5 Very Good Reasons You Should Go Out by Yourself
Let’s not confuse being alone with loneliness. Loneliness is depressing and can even cause health risks, but doing things alone, it turns out, is underrated, and actually comes with a wide variety of benefits. While women are often told that there’s safety in numbers, we shouldn’t let that discourage us from discovering the joys of heading out on our own. Here are some of the plusses:
1. You get to pick the activities. No compromises on what movie to see or where to go for dinner. Going to the movies alone seems particularly challenging to people, conceptually, but if you think about it, why not? You’re just sitting in the dark staring at the screen, and if you’re a considerate person, you’re not having conversations anyway. We watch TV alone, why not movies? Plus you get to keep your popcorn all to yourself, which just makes movies better. Hell, it makes everything better.
2. It makes you more creative.

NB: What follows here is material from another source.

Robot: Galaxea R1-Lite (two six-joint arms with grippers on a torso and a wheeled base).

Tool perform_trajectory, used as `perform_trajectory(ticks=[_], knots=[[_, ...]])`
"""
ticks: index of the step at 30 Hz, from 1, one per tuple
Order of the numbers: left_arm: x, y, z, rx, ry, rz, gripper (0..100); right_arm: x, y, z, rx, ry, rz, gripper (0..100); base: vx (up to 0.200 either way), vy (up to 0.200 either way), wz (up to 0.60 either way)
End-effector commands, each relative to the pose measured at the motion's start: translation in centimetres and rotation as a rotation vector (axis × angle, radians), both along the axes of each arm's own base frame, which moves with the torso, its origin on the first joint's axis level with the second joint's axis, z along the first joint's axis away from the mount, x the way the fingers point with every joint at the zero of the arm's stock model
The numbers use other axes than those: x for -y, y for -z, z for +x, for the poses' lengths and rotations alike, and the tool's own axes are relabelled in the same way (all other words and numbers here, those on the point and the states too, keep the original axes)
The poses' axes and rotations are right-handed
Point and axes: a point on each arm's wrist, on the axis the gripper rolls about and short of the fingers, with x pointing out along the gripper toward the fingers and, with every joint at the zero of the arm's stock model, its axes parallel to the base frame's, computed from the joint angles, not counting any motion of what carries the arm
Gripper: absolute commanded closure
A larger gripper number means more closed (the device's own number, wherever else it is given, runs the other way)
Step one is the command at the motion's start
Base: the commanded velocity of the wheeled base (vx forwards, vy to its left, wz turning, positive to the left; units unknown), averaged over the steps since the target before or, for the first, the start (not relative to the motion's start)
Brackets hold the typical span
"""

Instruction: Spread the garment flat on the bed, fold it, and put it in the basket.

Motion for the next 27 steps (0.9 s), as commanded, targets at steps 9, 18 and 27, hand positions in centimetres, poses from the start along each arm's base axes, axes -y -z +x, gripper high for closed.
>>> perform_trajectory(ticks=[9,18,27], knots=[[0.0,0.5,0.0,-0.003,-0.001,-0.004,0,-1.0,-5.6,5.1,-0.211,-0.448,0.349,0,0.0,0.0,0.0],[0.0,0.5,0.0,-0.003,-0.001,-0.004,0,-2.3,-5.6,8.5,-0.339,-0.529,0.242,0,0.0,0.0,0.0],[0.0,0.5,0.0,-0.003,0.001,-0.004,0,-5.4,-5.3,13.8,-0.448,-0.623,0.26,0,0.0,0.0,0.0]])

If you’ve ever been in a brainstorming meeting with a group of people, you know how stultifying it can be. “There are no bad ideas,” they say, but we know there are TONS of bad ideas, and having to pretend they’re good and spend time discussing them is a creativity-killer. So is not speaking up because you haven’t had a chance to think your own ideas through and you’re worried about what people will think. Being alone gives you the freedom to develop your ideas until you feel good about them without the obstacle of having to pretend someone else’s are fabulous and brilliant when they’re not.
3. It’s liberating. While some might think that going to a concert alone could feel really weird, I can tell you that it can be quite freeing. Three of us went to a concert last year but couldn’t score seats together, so I ended up by myself on the other side of the stadium. I didn’t make friends with the people around me, but I also didn’t give a crap about how I looked dancing to my favorite songs or even occasionally singing along with the crowd.
4. It can actually help ease depression. A study found that being alone was helpful for teens, who are prone to depression, and helps them become more well-adjusted. This makes sense when you think about how miserable you can feel when you’re in a group and you still feel lonely; it’s exponentially lonelier, in my experience.
5. It makes it easier to meet people. I have brave friends who’ve traveled alone, and they always end up meeting new people and trying things they might not have tried otherwise. Stepping away from the insulation of your own group makes you more open to new people and experiences.
For those who are still uncomfortable with the idea, there are ways to get around some of the more familiar obstacles. Want to eat alone without being bothered by other people? Bring a book. If you’re absorbed enough, you’re sending out a pretty strong leave-me-alone message to potential flirts. If you can’t get past how people might judge you, you can bring a laptop or a tablet to keep you looking busy and focused. And studies reported that people who went to art galleries alone had exactly the same happy experience as those who went in groups, despite their anticipation that they wouldn’t. I remember exploring each floor of the Van Gogh Museum while my husband wandered around elsewhere, and it was a magical experience, untainted by the guilt of his potential boredom.
And remember, when you do venture out alone, nobody’s paying as much attention to you as you think. You’re not really being judged; most people are too wrapped up in themselves to notice. When in doubt, bring your phone, so you’ll have someone to talk to when you’ve had enough.